Kalmanovitz was born to a Jewish family in Łódź, Poland. While Paul emigrated to Egypt at the end of the World War I, his father, mother, and brothers remained in Lodz. He later worked for Sir Edmund Henry Hynman Allenby. Kalmanowitz arrived in the United States in the 1926 by jumping a merchant marine ship and jumped from job to job, working for several notable people such as Franklin D. Roosevelt, William Randolph Hearst, and Louis B. Mayer (MGM).
In 1945, Paul Kalmanovitz received a letter from his niece, Sonia Kalmanowicz, the daughter of his oldest brother Joseph Kalmanowicz. In this letter, she informed Paul that his brother had been murdered in Auschwitz in 1944, but that she and her brother Stanislas had survived Auschwitz. He immediately arranged to apply for a visa number for them to enter the United States. By 1946, Stanislas was granted a visa; by then, Sonia had decided to remain in France. Stanislas departed from Le Havre in April 1946 in steerage on the SS Oregon, a ship of WWI vintage.
When Paul entered the US he changed the spelling of the family name from Kalmanowicz to Kalmanovitz. When Stanislav arrived in New York he changed his name to Stanley Kalmanovitz.

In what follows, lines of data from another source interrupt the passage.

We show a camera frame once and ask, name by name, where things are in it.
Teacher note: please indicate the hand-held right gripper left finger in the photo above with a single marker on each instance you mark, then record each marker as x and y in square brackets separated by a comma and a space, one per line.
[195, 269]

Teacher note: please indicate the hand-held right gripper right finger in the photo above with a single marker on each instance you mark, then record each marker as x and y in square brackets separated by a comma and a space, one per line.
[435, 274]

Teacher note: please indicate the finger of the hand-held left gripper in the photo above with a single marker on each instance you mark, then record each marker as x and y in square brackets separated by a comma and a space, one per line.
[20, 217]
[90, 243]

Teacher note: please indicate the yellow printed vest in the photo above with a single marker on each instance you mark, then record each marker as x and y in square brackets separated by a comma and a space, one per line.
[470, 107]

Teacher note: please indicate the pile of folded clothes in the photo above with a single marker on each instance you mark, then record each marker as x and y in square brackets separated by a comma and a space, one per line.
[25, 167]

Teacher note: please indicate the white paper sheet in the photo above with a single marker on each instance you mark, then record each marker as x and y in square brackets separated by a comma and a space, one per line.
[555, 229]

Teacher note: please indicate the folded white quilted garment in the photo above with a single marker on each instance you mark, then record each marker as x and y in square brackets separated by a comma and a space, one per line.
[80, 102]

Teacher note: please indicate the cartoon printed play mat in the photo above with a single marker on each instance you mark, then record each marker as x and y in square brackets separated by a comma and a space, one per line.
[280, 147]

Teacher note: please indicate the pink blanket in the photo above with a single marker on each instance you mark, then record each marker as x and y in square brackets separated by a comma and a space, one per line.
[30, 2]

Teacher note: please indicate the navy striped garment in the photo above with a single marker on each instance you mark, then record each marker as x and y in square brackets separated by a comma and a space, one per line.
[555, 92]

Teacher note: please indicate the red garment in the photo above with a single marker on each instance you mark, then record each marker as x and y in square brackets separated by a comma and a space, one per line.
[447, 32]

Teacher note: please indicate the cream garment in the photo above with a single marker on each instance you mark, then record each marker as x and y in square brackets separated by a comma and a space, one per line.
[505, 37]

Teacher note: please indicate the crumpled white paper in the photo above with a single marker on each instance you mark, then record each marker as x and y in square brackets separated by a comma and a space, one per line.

Paul was in New York to pick up his nephew and accompany him to his home in Tarzana, California.

In 1950 Kalmanovitz acquired the Maier Brewing Company in Los Angeles, California thus entering the brewing industry. Maier Brewing, makers of Brew 102, struggled for a number of years, and in 1958 faced an effort to be purchased by the Falstaff Brewing Company. Kalmanovitz refused to be bought out, after being threatened by Falstaff to either sell or Falstaff would bury the Maier Brewery. Within a few years Kalmanovitz returned the Maier Brewery to profitability. Along with the brewery and numerous other investments, Kalmanovitz's net worth increased. In 1970 Kalmanovitz purchased Lucky Lager and merged it with Maier Brewing Company to form the General Brewing Company with S&P Corporation as its parent.

By 1974 Falstaff was in need of cash. Falstaff's purchase of the Ballantine brands in 1972 proved to be a mistake and stretched the company's finances. Falstaff sold Kalmanovitz its San Francisco brewery. The cash did not save Falstaff; in 1975 the company was again in trouble. Kalmanovitz offered to inject $20 million into Falstaff for 100,000 shares of preferred stock. On April 28, 1975, Paul Kalmanovitz gained controlling interest in Falstaff Brewing Company. Kalmanovitz more than quadrupled his brewery interests and became a major force on the American beer market.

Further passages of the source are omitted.